Как мужичок ни хорохорился, руки из-под шубы он так и не вынул, а когда Ахим чуть не наступил на него, неохотно посторонился и позволил войти внутрь. Увиденное ничуть не удивило Ахима. На кровати возле печи лежала под одеялом раскрасневшаяся девка и испуганно таращилась на гостя. В спертом воздухе стоял запах крока, пота и плотской страсти. Ахим только хмыкнул и повернулся к примолкшему хозяину.

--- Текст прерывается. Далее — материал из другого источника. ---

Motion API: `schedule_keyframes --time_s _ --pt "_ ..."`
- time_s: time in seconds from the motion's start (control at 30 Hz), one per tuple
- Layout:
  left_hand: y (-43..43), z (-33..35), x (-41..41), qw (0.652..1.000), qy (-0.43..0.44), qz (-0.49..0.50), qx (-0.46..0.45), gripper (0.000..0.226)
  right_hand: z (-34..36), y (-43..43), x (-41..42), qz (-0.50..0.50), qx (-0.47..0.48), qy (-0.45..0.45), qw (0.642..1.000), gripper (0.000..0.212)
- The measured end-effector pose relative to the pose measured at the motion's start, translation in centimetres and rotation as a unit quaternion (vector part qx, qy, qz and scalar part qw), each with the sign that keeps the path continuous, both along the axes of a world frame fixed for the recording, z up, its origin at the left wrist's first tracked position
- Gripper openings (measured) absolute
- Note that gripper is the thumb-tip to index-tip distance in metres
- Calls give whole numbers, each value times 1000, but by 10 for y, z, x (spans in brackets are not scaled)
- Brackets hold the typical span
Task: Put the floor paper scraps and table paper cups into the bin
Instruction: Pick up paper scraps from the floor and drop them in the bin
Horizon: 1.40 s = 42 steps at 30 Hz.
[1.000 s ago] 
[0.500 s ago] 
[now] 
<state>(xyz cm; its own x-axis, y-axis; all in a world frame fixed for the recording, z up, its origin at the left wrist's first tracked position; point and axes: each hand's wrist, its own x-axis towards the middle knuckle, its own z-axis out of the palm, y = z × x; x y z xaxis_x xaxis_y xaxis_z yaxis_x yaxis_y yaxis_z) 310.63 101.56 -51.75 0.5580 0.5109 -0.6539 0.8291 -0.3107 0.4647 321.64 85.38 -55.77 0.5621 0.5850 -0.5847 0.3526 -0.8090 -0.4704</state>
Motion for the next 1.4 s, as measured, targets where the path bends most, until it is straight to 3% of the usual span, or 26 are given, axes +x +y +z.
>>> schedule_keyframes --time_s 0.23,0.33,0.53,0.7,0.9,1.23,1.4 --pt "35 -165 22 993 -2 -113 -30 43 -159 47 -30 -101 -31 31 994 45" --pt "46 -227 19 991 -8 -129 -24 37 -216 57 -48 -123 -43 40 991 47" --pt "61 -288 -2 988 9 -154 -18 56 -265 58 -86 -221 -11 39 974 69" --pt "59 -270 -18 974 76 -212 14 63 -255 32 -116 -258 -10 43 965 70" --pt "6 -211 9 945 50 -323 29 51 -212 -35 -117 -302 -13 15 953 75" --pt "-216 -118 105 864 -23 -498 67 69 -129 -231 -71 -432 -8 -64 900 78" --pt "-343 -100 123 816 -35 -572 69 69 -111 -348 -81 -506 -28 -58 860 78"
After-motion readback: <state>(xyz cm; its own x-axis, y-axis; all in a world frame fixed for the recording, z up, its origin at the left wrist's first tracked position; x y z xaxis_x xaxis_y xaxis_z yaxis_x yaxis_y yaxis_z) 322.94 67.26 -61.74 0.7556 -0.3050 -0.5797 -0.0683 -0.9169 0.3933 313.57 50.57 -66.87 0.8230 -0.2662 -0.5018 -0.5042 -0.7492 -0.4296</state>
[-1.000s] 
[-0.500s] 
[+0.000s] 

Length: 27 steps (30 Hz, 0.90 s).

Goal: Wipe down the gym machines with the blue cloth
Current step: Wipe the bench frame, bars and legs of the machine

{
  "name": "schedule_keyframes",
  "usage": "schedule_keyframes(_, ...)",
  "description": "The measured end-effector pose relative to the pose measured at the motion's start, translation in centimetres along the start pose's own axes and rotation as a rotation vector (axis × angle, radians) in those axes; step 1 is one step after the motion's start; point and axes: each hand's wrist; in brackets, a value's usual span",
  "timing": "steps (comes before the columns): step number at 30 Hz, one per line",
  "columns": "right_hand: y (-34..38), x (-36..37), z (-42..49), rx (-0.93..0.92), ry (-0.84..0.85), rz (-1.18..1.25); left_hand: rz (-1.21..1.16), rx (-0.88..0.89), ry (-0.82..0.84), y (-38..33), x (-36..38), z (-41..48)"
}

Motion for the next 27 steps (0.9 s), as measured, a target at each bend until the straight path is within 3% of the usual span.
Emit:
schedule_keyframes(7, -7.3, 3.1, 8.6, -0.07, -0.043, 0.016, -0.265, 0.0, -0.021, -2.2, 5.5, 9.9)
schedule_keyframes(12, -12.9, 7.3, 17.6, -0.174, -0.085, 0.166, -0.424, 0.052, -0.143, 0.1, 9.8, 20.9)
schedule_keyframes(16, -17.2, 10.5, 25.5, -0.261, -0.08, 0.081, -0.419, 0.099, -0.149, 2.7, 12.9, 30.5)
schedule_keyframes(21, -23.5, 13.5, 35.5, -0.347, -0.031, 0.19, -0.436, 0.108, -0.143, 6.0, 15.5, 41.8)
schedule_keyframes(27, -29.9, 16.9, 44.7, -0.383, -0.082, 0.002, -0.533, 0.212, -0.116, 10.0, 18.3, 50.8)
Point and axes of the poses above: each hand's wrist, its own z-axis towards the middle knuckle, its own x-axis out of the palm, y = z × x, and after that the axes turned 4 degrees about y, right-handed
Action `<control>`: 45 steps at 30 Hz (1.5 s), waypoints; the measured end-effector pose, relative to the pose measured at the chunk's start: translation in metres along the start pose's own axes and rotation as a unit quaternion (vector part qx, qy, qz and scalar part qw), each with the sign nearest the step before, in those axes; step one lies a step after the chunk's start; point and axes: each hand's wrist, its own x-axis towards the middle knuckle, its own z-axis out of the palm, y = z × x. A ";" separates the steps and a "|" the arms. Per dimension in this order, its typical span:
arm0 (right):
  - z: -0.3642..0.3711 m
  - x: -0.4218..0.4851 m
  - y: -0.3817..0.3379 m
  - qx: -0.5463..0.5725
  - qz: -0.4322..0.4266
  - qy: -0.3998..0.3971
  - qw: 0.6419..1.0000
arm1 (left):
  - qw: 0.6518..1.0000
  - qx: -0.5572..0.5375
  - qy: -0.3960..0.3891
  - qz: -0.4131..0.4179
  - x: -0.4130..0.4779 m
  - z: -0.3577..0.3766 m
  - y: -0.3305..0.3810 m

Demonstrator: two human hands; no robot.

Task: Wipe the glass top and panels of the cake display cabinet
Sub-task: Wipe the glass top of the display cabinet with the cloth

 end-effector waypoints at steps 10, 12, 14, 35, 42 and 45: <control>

— Надеюсь, распорядителю известно, чем тут занимается его доверенная охрана? И он ничуть не удивится, когда я ему об этом расскажу. А имя свое ты мне можешь даже не называть: все в домовых книжках и так отражено.
— Брентан меня зовут, — выпалил мужичок, и Ахим отчетливо расслышал, как что-то тупое ударилось в пол у него под шубой. Правильно, решил от греха подальше разоружиться. — Послушай. Зачем меня закладывать? Мы тут ничего преступного не делали. Она занемогла, вот и прилегла приспнуть. А я блюду все чин чином, сторожу, никого не пропускаю.